Here is a song I wrote today. I was just wondering what ppl thought.... It's about how much I hate college, but I can't just do something else cuz people will judge me. -Kira
I am running out of answers.
I am running out of feeling that I can't hide.
I am running out of reasons,
Searching for a purpose I just can't find.
To go on?
For something that
Feels and seems so wrong.
I don't know what to do now.
Please don't make me do this; it makes me go insane.
I don't need to follow
Dreams of yours-- those dreams are not mine.
To go on?
My life for you?
I want to live my life for me!
I just be happy?
First of all, what's with the pink??!
More importantly, the song. It feels like a first draft to me - like you've just got your ideas out onto the page.
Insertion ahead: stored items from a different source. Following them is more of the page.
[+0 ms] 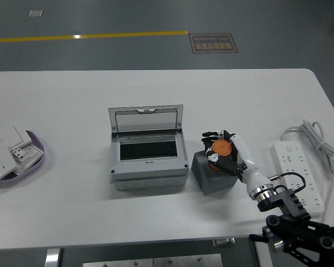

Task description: Pick up the cylinder from the cube,place it in the box,flap close box

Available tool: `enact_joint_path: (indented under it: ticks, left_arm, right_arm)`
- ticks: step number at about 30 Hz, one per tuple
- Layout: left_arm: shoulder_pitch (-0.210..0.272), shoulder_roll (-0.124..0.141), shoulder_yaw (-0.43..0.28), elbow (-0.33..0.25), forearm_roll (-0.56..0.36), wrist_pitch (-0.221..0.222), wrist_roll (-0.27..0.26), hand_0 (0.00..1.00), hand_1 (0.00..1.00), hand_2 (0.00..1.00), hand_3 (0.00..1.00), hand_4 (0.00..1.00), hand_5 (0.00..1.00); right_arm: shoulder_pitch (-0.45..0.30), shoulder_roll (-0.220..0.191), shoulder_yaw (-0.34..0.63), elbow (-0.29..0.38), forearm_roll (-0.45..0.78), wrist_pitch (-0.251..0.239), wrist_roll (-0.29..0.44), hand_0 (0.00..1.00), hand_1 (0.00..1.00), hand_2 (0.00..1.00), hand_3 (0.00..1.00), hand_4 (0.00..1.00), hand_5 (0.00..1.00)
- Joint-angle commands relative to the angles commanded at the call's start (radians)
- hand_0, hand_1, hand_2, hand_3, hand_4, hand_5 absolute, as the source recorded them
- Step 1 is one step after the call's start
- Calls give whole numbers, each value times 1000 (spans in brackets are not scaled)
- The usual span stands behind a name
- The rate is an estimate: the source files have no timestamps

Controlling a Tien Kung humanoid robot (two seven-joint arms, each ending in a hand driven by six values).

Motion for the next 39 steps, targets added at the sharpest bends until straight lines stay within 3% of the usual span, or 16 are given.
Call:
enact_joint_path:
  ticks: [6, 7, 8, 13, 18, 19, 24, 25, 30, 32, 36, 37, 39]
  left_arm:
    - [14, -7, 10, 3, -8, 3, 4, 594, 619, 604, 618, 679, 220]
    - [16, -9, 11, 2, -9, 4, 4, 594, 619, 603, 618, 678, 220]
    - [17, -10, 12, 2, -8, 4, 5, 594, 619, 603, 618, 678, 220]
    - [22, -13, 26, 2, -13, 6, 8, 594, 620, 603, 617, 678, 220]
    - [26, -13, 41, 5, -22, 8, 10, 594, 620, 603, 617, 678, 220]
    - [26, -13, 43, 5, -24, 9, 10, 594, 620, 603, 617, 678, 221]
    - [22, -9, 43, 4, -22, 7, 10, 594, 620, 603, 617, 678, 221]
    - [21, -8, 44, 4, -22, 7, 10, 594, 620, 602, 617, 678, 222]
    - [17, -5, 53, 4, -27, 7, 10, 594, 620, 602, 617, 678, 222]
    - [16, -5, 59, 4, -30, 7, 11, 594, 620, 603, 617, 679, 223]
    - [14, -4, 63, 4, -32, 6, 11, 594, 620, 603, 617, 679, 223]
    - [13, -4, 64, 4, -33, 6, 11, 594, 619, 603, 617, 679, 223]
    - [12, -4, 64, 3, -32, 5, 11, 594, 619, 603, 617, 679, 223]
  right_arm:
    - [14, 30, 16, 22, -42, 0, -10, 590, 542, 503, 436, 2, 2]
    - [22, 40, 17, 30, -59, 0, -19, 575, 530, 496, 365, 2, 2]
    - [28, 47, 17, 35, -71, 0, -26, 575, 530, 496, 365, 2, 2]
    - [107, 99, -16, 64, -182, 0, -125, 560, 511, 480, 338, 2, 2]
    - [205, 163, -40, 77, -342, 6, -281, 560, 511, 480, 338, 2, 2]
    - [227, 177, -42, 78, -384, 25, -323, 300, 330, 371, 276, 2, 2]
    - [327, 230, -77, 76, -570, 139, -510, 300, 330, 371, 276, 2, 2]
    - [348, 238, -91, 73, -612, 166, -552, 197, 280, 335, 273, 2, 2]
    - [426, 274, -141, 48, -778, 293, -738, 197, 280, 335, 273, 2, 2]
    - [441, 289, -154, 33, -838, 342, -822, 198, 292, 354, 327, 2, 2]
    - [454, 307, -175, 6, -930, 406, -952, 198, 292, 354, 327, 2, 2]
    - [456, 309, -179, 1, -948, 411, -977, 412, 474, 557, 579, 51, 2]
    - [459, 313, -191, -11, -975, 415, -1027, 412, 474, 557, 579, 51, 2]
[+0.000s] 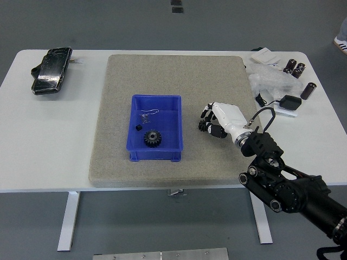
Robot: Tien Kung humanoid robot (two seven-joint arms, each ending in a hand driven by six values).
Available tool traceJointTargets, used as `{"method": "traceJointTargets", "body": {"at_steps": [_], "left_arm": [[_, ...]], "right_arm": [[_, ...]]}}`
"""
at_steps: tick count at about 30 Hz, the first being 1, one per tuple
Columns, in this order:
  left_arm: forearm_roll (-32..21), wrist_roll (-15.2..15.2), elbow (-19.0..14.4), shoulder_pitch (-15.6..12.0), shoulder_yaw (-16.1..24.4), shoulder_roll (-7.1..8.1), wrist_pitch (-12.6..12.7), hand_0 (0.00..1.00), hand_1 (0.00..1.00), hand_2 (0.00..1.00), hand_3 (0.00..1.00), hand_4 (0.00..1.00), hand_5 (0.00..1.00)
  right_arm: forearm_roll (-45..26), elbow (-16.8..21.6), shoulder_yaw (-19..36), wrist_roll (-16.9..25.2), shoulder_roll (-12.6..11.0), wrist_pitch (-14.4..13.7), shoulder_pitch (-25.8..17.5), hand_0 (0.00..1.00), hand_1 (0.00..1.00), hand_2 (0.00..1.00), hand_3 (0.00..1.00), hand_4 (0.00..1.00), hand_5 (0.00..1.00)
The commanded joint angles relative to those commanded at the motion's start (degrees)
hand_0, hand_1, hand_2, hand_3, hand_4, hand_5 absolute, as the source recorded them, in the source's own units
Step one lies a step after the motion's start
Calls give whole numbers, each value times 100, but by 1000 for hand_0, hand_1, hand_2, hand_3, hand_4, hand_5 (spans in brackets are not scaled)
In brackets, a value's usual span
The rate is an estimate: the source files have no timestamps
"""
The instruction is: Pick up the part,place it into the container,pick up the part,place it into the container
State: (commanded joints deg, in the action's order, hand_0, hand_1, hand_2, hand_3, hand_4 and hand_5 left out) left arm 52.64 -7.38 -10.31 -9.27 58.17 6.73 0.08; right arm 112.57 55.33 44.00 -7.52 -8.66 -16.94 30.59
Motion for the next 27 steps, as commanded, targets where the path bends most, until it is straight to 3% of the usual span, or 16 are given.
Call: {"method": "traceJointTargets", "body": {"at_steps": [4, 5, 10, 11, 16, 17, 27], "left_arm": [[2, -5, 0, -2, 0, 0, 1, 666, 576, 572, 624, 697, 194], [-1, -6, 0, -3, -2, -1, 0, 666, 577, 573, 623, 698, 193], [1, -7, 0, -1, -9, -4, -3, 666, 577, 573, 623, 698, 193], [2, -7, 0, -1, -9, -5, -3, 666, 576, 573, 623, 701, 196], [11, -11, 0, -2, -2, -5, -2, 666, 576, 573, 623, 701, 196], [10, -11, 0, -1, -2, -4, -2, 666, 577, 573, 624, 702, 197], [1, -9, 0, 8, -14, -2, -4, 666, 576, 573, 623, 702, 197]], "right_arm": [[-175, 32, 52, 85, -17, 123, -2, 695, 624, 647, 668, 239, 71], [-199, 36, 50, 94, -20, 169, -3, 731, 691, 797, 773, 512, 278], [-132, 36, 27, 71, -11, 400, -10, 731, 691, 797, 773, 512, 278], [-113, 41, 28, 69, -9, 421, -11, 712, 683, 846, 878, 804, 475], [-73, 53, 11, 67, -7, 446, 5, 712, 683, 846, 878, 804, 475], [-72, 45, 1, 64, -6, 447, 10, 678, 661, 842, 880, 879, 536], [-75, -144, -233, -16, 9, 515, 57, 651, 634, 794, 855, 888, 543]]}}
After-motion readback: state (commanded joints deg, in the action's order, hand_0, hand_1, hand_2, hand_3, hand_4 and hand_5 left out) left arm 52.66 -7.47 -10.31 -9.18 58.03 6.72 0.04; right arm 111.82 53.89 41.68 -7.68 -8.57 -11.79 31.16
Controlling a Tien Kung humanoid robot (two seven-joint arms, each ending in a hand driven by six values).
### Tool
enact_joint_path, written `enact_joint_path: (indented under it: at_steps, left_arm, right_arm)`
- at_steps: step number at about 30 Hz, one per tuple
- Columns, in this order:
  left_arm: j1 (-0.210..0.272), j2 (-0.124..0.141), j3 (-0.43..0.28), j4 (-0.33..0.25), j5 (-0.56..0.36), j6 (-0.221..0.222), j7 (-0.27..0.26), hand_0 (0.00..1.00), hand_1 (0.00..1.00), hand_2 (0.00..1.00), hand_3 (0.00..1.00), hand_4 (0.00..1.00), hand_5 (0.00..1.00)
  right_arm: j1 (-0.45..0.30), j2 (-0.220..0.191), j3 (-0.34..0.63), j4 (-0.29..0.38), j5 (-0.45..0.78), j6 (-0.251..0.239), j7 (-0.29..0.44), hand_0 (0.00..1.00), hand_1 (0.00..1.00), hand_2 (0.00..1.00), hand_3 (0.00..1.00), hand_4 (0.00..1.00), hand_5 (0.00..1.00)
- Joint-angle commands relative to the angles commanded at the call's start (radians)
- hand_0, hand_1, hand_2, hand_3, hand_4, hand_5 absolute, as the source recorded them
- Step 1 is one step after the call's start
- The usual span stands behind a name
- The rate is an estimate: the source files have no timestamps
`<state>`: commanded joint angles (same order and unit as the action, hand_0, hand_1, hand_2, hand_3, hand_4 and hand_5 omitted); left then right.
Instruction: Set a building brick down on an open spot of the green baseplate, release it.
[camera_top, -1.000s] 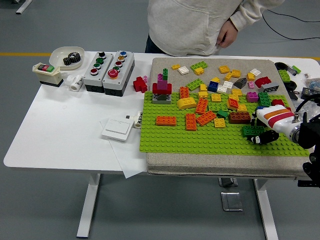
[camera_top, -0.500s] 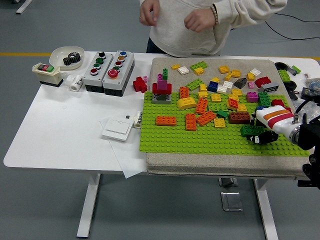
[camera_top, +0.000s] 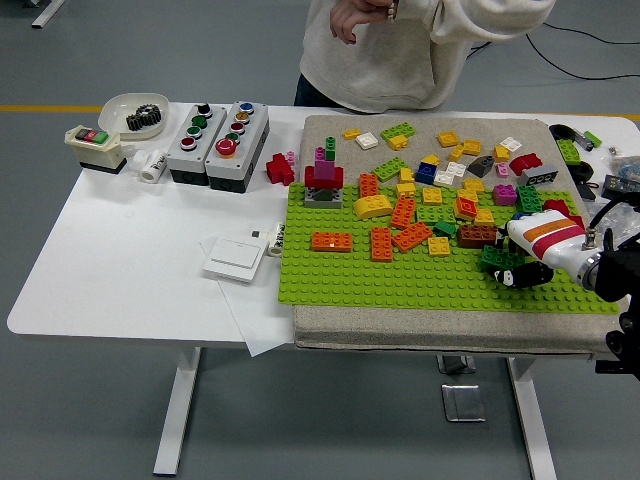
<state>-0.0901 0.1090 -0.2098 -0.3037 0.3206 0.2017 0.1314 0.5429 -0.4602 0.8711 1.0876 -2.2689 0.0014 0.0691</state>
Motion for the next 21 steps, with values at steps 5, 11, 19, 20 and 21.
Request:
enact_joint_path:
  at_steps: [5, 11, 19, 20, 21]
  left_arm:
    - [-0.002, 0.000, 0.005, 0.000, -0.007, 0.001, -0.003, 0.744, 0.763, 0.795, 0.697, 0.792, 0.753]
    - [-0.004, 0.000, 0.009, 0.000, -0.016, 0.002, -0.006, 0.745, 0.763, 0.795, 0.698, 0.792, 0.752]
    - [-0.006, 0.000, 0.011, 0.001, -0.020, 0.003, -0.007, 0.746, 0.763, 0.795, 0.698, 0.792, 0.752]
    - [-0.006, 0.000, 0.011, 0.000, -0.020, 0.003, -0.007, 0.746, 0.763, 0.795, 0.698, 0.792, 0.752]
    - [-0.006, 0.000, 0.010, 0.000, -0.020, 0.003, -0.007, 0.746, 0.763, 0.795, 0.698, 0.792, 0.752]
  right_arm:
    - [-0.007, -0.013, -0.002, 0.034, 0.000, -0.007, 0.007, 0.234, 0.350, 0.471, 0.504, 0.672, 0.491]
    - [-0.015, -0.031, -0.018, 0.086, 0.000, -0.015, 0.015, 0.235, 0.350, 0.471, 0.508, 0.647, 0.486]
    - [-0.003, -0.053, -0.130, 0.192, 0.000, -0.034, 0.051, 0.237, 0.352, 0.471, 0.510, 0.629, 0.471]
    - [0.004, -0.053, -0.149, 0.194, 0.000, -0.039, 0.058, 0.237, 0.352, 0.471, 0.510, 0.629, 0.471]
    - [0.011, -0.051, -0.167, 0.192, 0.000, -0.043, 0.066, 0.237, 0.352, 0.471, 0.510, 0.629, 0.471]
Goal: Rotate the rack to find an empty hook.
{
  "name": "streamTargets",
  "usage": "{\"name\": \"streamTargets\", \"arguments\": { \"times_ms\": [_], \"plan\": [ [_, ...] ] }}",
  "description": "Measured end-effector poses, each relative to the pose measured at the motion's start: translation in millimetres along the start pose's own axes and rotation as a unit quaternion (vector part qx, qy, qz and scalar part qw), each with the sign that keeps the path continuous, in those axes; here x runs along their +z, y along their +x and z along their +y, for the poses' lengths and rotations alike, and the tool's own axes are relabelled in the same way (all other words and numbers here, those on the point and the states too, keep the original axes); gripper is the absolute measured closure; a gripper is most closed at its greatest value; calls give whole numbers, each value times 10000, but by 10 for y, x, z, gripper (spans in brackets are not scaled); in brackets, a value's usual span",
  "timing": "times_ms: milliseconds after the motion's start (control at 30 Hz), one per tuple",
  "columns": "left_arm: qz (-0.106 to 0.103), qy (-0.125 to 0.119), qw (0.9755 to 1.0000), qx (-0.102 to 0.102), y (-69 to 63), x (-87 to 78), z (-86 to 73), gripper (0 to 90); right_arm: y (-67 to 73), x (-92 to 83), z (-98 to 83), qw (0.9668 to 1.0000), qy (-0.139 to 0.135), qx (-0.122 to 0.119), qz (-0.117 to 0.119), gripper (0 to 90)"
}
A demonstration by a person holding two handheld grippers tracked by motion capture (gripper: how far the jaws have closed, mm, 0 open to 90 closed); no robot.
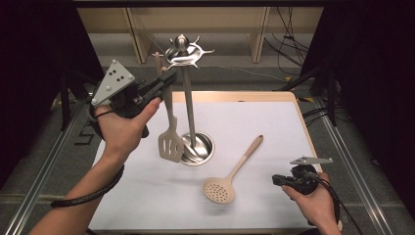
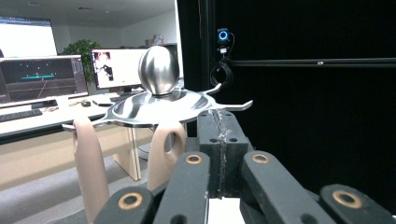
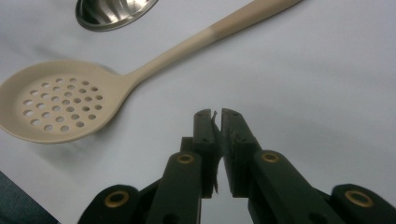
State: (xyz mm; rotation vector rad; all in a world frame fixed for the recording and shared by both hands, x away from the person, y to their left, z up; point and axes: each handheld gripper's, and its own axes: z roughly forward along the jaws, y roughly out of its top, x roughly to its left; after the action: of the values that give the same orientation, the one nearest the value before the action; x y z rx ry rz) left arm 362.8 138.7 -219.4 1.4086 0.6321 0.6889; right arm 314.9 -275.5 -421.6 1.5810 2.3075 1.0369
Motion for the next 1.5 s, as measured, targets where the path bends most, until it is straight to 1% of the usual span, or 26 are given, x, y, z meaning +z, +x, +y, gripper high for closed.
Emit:
{"name": "streamTargets", "arguments": {
  "times_ms": [33, 133, 167, 200, 267, 333, 367, 467, 500, 533, 700, 867, 900, 933, 967, 1000, 1033, 1067, 1100, 1133, 1267, 1300, 1333, 1367, 1467, 1500],
  "plan": [
    [23, 13, 10000, 36, 1, 6, 1, 897, 4, -9, 1, 10000, -1, -23, -54, 849],
    [25, 42, 10000, 55, -3, 15, 0, 897, 6, -18, -3, 10000, 32, 28, -48, 850],
    [24, 44, 10000, 46, 0, 16, 2, 897, -11, -14, 1, 9999, -46, -129, -97, 850],
    [27, 52, 10000, 49, 5, 18, 5, 897, -6, -18, 3, 9999, -5, -70, -121, 850],
    [27, 88, 9999, 78, 5, 22, 11, 897, -17, -10, 4, 9999, -26, -104, -111, 850],
    [41, 100, 9999, 88, 0, 27, 13, 897, -10, 0, 2, 9999, 10, -26, -112, 850],
    [44, 111, 9999, 87, 3, 26, 16, 897, -11, -3, 1, 10000, 18, -29, -66, 850],
    [59, 128, 9999, 92, 9, 21, 20, 897, -17, -8, -1, 10000, 1, -34, -66, 851],
    [64, 132, 9999, 80, 13, 19, 20, 897, -21, -13, 2, 9999, -21, -95, -99, 851],
    [78, 140, 9998, 79, 15, 18, 22, 897, -16, -17, 0, 10000, 20, 16, -59, 851],
    [103, 183, 9997, 81, 36, 6, 32, 897, -17, -18, 0, 10000, -1, -16, -72, 852],
    [162, 223, 9996, 63, 101, -16, 40, 897, -14, -16, 2, 10000, 17, 7, -81, 853],
    [173, 220, 9996, 46, 111, -16, 42, 897, -21, -13, 4, 9999, -34, -106, -93, 853],
    [180, 246, 9995, 70, 119, -17, 45, 897, -11, -17, 4, 9999, 17, -49, -105, 853],
    [188, 242, 9995, 56, 127, -11, 48, 897, -20, -12, 5, 9999, -12, -107, -112, 853],
    [189, 268, 9994, 76, 136, -11, 52, 897, -4, -19, 5, 10000, 27, 19, -49, 853],
    [206, 271, 9994, 57, 144, -7, 57, 898, -13, -14, 5, 10000, -8, -19, -40, 854],
    [216, 279, 9994, 61, 158, -5, 61, 898, -9, -20, 5, 10000, 17, 14, -38, 854],
    [227, 304, 9993, 65, 178, -5, 65, 898, -7, -25, 4, 9999, 33, 29, -95, 854],
    [234, 302, 9993, 52, 193, -2, 67, 898, -19, -18, 3, 10000, -20, -37, -79, 854],
    [284, 343, 9990, 50, 246, 7, 79, 897, -17, -16, 2, 10000, 8, -2, -80, 854],
    [298, 344, 9990, 33, 263, 7, 82, 897, -20, -12, 3, 10000, -14, -43, -66, 855],
    [313, 353, 9989, 26, 279, 7, 82, 897, -2, -26, 5, 9999, 46, 3, -116, 854],
    [310, 366, 9988, 27, 295, 7, 83, 897, -19, -15, 6, 9999, -12, -111, -120, 855],
    [343, 380, 9987, 3, 332, 10, 89, 897, -7, -22, 5, 9999, 31, -1, -107, 854],
    [353, 391, 9986, 3, 347, 13, 90, 898, -9, -20, 4, 9999, 29, -8, -107, 855]
  ]
}}
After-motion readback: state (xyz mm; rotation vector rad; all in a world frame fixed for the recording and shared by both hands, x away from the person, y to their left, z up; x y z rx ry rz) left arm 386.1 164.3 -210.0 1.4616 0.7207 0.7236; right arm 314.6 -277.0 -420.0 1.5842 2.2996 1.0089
As such it could do with a little work, IMO, just to 'tighten it up'.
A couple of suggestions:
Drop the 'I am' from line 2. Verse 1 will have better form and flow without it.
Chorus 1 is great.
In Verse 2, line 2 seems to long and line 4 too short!
The last line of Chorus 2 could do with rhyming with 'To go on?' I say that because it worked so well in the first chorus!
Just some things for you to think about, but generally I like it.
Do you have music behind this, or just the lyrics?
Listen Louder Than You Play
I can relate to this feeling, not necessarily with college, but the pressure to someone elses dreams instead of focusing on mine. I can see where several people would be able to relate to this type of situation.
I liked the song. As anna said, lots of people can relate to it. I would throw in a thrid verse. Something a little more personal to go out with.
Keep it up!
There's a thin fine line between hate and rage.
Now watch the line be crossed and break!